Problem ▸
Go over these records and count the lines with the string "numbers" in them; the count is all that should be returned.

(Saved data entries)
________

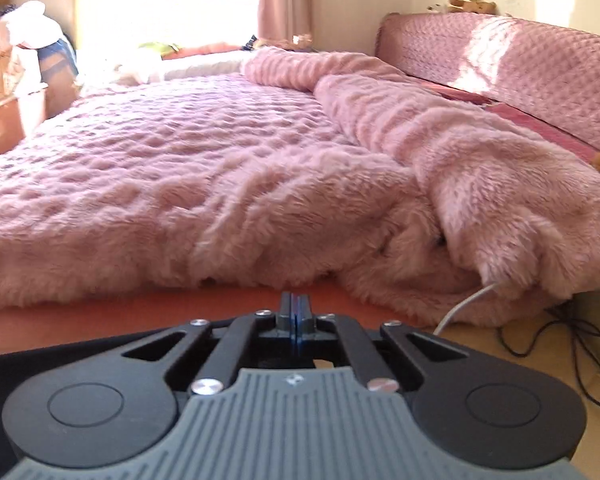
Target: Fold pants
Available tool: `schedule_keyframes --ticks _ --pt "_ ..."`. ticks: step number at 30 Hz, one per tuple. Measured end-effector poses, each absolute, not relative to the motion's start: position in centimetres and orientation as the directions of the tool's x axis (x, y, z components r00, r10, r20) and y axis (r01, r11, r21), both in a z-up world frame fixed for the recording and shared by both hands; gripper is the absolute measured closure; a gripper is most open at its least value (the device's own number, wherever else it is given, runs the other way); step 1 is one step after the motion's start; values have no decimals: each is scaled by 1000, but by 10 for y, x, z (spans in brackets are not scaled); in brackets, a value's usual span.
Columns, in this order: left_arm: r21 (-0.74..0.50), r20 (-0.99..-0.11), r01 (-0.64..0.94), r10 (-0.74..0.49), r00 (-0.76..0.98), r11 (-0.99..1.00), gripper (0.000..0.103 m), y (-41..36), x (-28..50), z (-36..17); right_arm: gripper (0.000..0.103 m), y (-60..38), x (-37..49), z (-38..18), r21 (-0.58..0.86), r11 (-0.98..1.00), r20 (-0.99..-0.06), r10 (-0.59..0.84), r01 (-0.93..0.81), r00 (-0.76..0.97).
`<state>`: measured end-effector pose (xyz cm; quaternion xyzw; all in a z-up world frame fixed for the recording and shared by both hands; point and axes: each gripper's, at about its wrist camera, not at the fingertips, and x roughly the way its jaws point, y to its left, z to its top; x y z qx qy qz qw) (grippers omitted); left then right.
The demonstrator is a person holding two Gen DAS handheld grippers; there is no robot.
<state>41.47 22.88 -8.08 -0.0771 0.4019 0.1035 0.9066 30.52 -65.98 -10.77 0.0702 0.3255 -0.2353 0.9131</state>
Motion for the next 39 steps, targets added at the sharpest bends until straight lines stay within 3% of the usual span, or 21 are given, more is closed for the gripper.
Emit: schedule_keyframes --ticks 3,5,8,10,13,17,21,25,28,30,31,32,33,39 --pt "-66 -797 -255 103 595 965 100 225 428 -102 103 -661 321 -125 -87 851 -648 -443 518 619" --pt "-77 -813 -285 106 572 955 84 229 430 -109 103 -661 331 -136 -111 837 -664 -464 536 586" --pt "-115 -794 -359 131 594 926 70 246 416 -104 103 -654 341 -146 -192 817 -667 -515 544 538" --pt "-169 -796 -377 99 597 911 64 258 401 -98 103 -655 342 -146 -172 821 -679 -499 544 539" --pt "-290 -790 -441 48 611 849 45 274 365 -96 103 -641 330 -136 -161 837 -659 -485 522 575" --pt "-459 -782 -521 -50 621 720 44 281 322 -111 101 -607 308 -128 -80 886 -670 -387 457 633" --pt "-625 -714 -550 -121 689 554 44 277 297 -127 100 -561 279 -128 40 931 -687 -238 363 686" --pt "-661 -683 -542 -118 721 520 43 258 293 -134 100 -512 253 -134 82 965 -698 -123 250 705" --pt "-636 -680 -549 -59 730 543 43 245 297 -134 100 -481 238 -140 70 984 -706 -69 166 705" --pt "-622 -678 -555 -25 735 553 56 241 298 -135 101 -468 228 -143 114 985 -710 -10 129 705" --pt "-609 -683 -562 -10 730 560 67 240 299 -134 101 -462 224 -144 126 985 -713 8 117 701" --pt "-596 -689 -565 -1 725 571 87 240 301 -135 101 -457 218 -144 128 986 -714 16 108 700" --pt "-587 -695 -569 2 719 576 94 240 303 -135 101 -452 213 -145 130 986 -717 24 100 697" --pt "-544 -626 -468 34 779 696 100 208 302 -92 101 -445 192 -147 179 978 -748 62 110 660"
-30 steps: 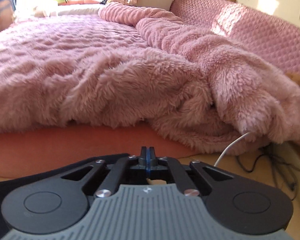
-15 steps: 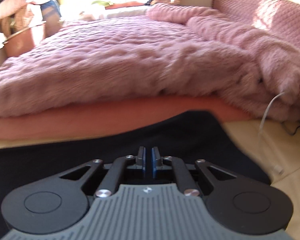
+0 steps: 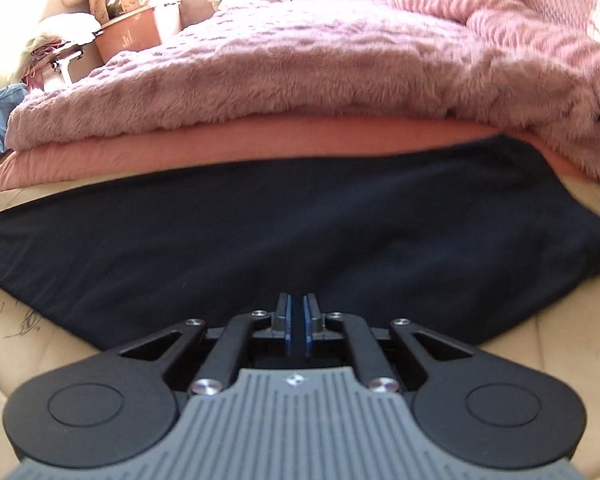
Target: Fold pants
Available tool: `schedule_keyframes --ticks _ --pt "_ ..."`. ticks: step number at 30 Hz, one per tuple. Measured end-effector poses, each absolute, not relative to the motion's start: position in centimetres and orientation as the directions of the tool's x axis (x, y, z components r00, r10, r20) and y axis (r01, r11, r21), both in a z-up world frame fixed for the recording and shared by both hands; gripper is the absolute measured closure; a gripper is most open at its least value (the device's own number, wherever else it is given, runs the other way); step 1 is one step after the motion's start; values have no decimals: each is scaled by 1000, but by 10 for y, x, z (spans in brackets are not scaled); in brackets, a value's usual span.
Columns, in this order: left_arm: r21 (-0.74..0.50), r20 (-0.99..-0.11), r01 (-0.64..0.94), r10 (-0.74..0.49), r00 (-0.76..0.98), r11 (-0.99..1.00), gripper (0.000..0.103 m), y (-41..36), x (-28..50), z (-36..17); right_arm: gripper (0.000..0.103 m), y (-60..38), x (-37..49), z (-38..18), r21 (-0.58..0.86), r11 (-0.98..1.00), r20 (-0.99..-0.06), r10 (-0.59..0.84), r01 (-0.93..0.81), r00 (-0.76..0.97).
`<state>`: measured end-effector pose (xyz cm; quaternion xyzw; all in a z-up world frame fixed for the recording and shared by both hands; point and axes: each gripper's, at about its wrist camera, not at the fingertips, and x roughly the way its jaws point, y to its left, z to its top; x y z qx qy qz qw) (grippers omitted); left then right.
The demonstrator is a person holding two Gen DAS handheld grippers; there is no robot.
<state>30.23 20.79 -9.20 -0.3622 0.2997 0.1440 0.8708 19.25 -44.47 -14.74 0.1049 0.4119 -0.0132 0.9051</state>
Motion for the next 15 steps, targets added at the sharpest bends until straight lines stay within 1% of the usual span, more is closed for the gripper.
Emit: schedule_keyframes --ticks 4,7,10,12,15 --pt "-436 -531 -275 2 848 857 100 137 302 -37 101 -441 188 -149 216 970 -749 92 112 656" --pt "-355 -467 -119 -66 882 927 100 68 300 -7 100 -438 190 -149 240 965 -746 112 107 656" --pt "-248 -414 46 -148 898 968 100 -15 299 10 100 -437 189 -146 264 960 -733 135 96 667" --pt "-182 -397 158 -219 891 971 100 -71 296 10 100 -438 186 -144 279 956 -724 146 92 674" --pt "-123 -429 298 -322 844 947 100 -148 288 -10 100 -443 181 -141 303 948 -712 160 94 683"
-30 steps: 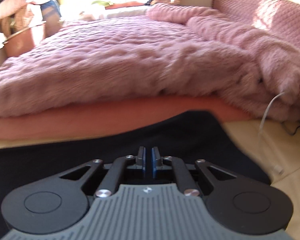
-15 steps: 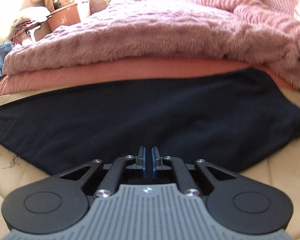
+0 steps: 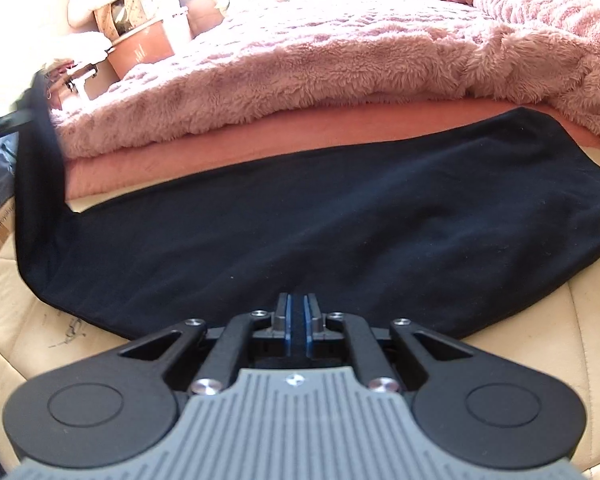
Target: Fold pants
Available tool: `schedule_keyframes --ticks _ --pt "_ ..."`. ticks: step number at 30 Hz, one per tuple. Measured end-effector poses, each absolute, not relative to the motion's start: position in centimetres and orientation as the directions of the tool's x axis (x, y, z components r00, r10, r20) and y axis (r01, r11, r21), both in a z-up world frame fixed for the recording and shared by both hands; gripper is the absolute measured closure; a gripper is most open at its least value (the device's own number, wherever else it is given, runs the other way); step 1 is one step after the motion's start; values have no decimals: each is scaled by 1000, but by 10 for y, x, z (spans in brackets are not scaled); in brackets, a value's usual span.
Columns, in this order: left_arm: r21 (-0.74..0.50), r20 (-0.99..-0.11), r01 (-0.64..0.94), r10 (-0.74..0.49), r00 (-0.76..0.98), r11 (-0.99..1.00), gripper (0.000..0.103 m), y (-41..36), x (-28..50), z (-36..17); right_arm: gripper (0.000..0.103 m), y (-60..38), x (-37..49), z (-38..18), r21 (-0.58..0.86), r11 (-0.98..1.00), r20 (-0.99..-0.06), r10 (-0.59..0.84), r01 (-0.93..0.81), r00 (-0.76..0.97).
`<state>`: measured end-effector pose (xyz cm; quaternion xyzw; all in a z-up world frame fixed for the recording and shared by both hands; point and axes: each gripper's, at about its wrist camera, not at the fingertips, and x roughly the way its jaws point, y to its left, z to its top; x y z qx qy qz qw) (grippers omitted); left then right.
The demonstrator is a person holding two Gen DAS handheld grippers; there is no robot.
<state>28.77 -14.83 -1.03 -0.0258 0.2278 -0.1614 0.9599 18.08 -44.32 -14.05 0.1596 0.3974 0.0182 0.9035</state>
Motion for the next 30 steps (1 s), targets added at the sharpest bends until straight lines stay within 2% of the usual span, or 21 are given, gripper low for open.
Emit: schedule_keyframes --ticks 2,6,7,8,10,11,13,19,20,21,22,23,24,26,30 --pt "-80 -494 381 -368 788 921 100 -192 279 -40 100 -445 180 -139 313 944 -710 163 100 686" --pt "-110 -694 517 -438 572 849 98 -240 261 -105 100 -453 174 -143 329 936 -724 167 122 669" --pt "-141 -737 525 -443 510 839 95 -242 261 -117 100 -454 173 -143 333 935 -726 173 120 665" --pt "-184 -763 525 -458 456 831 87 -238 264 -127 100 -454 172 -144 335 935 -728 178 118 662" --pt "-253 -745 515 -505 436 819 82 -228 263 -128 100 -453 170 -144 337 935 -728 185 110 660" --pt "-297 -747 506 -527 406 810 74 -221 268 -126 100 -452 170 -144 338 935 -727 189 105 660" --pt "-353 -740 483 -555 379 801 71 -213 278 -122 99 -450 172 -143 339 936 -723 195 95 663" --pt "-226 -754 609 -532 385 761 64 -231 280 -116 98 -446 186 -143 336 938 -712 195 83 674" --pt "-194 -755 624 -521 397 757 66 -237 279 -118 98 -445 189 -142 334 939 -710 196 79 676" --pt "-183 -756 634 -520 399 752 74 -240 278 -120 97 -445 192 -141 329 941 -708 193 75 679" --pt "-202 -753 629 -530 391 751 88 -240 279 -120 95 -446 195 -139 325 943 -706 192 71 681" --pt "-244 -744 616 -552 377 749 93 -238 282 -119 90 -446 197 -138 322 944 -705 194 65 682" --pt "-283 -730 597 -572 373 751 94 -234 285 -117 86 -447 198 -137 321 945 -703 198 57 683" --pt "-362 -707 558 -610 358 746 101 -223 286 -111 85 -445 204 -134 322 947 -697 219 25 683" --pt "-459 -683 490 -647 339 741 102 -201 301 -106 85 -437 222 -133 327 943 -685 276 -55 674"
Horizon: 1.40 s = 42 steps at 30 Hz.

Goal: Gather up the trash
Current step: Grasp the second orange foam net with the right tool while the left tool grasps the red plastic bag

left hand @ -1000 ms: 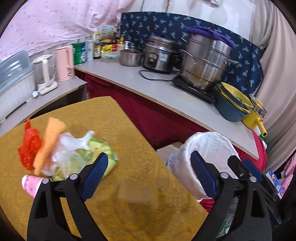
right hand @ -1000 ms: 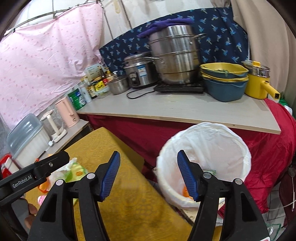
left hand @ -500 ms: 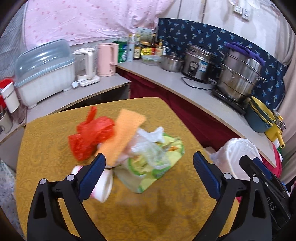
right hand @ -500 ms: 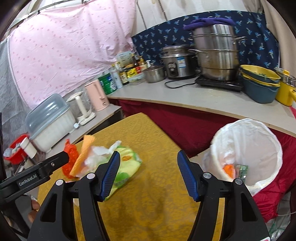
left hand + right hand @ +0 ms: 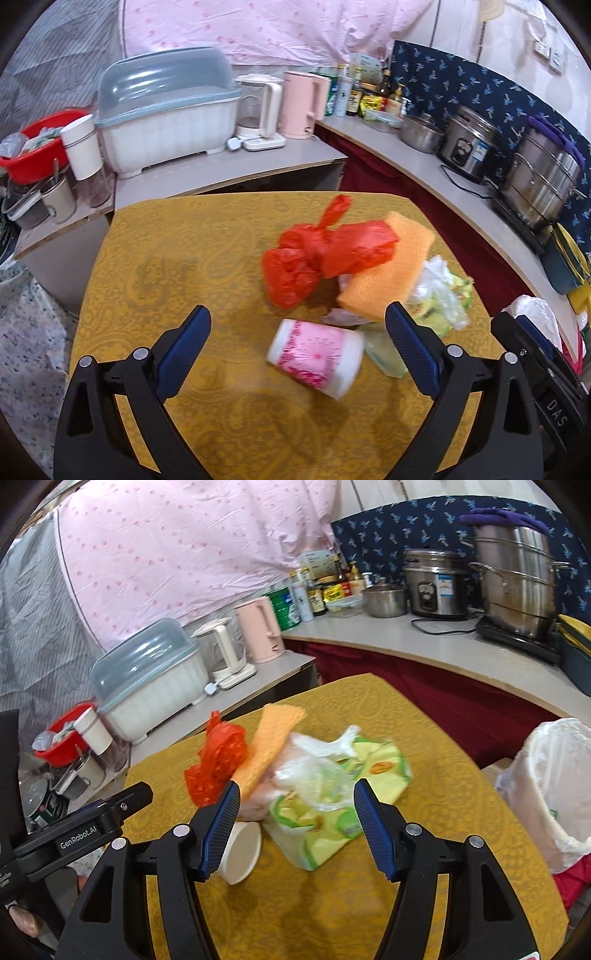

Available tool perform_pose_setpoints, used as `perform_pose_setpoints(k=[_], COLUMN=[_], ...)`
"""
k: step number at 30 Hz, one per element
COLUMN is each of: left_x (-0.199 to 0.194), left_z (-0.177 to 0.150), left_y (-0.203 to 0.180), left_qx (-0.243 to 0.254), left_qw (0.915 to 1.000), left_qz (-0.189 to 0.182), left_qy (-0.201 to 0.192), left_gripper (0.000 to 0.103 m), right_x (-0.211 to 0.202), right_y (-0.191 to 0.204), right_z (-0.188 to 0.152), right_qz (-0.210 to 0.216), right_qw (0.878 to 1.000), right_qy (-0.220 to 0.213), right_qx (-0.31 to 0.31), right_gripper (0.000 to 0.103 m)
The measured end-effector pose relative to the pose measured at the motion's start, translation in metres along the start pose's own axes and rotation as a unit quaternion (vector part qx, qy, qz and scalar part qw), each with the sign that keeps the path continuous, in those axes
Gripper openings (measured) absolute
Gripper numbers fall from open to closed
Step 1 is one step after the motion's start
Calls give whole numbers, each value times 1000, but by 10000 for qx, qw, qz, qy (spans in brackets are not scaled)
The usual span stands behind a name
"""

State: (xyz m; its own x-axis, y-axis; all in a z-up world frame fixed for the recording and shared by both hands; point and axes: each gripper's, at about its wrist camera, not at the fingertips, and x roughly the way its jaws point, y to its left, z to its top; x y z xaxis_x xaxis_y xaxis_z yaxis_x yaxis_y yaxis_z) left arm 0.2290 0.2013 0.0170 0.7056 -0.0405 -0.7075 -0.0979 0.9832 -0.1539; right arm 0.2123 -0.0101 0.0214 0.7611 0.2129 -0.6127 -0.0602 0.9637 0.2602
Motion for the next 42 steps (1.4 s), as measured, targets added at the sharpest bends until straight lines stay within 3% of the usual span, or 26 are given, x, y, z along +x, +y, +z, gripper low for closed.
perform_pose_setpoints(k=[15,18,20,23,26,37,42], left_x=[31,38,43,50,59,89,107], left_z=[8,11,13,16,19,45,50], left_y=[51,52,51,46,35,-25,-38], left_qx=[-260,-267,-265,-197,-77,39,167], left_qw=[9995,9995,9995,9996,9996,9946,9939], left_qz=[81,47,-7,-85,-192,-969,-949], left_qy=[147,165,172,182,217,360,530], left_gripper=[91,91,91,93,93,95,94], right_x=[82,95,101,109,111,114,116], right_y=[46,51,51,48,44,33,29], right_z=[-7,-9,-10,-13,-15,-14,-15], right_qz=[96,68,66,62,112,147,189], right_qw=[9984,9980,9975,9970,9967,9967,9965], right_qy=[544,610,679,767,802,802,805], right_qx=[-101,-167,-157,-117,-61,13,119], right_gripper=[61,54,42,22,11,10,10])
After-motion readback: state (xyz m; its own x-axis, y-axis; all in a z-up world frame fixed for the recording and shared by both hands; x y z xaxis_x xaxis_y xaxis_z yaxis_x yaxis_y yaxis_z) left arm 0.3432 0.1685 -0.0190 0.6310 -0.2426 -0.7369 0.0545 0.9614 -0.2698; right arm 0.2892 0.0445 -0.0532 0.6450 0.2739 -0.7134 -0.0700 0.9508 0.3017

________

Final answer ▸
2